[Source records]

========

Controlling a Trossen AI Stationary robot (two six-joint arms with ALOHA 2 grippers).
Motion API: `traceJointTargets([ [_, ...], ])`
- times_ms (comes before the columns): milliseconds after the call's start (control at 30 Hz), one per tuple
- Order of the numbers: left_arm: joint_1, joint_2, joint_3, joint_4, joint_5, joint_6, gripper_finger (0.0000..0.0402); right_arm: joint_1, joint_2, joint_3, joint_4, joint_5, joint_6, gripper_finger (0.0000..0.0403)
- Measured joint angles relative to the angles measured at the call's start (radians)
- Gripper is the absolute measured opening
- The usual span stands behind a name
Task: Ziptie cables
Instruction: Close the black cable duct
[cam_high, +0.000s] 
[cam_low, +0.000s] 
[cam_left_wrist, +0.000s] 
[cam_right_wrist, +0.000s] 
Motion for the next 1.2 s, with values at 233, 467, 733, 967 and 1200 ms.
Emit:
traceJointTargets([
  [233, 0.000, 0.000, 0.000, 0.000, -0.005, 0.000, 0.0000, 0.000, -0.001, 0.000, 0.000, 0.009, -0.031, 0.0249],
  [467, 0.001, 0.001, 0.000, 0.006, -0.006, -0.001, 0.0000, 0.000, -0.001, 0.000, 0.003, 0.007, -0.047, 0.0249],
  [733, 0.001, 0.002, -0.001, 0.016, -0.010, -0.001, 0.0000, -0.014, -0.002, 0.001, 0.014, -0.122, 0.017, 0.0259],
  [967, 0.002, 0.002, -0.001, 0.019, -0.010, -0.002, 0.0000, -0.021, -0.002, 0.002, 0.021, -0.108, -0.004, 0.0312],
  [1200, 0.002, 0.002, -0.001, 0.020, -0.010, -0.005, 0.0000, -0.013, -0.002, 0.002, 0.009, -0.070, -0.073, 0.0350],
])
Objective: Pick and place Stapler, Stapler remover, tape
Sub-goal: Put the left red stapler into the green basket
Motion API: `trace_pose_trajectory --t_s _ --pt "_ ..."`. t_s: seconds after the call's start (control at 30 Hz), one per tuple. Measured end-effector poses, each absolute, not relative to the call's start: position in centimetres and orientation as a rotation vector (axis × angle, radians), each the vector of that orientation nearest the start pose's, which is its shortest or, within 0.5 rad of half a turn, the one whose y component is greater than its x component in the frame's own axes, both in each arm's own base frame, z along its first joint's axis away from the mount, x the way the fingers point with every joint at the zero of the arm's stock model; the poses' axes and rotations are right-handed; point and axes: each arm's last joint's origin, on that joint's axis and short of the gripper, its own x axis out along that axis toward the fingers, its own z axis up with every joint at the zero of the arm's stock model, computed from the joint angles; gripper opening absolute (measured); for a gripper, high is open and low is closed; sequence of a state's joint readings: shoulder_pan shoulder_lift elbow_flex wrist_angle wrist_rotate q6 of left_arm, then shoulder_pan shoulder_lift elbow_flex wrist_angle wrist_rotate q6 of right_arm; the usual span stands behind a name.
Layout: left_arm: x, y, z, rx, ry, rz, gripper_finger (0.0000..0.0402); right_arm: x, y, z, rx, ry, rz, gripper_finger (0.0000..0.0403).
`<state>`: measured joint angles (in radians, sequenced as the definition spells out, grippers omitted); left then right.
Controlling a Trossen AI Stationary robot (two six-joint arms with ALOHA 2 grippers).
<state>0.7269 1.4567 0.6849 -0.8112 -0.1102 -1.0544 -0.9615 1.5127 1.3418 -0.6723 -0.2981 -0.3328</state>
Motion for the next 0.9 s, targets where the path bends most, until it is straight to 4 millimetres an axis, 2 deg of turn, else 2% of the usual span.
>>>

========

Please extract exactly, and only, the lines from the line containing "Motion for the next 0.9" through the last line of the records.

* [Solved problem]:
Motion for the next 0.9 s, targets where the path bends most, until it is straight to 4 millimetres an axis, 2 deg of turn, else 2% of the usual span.
>>>

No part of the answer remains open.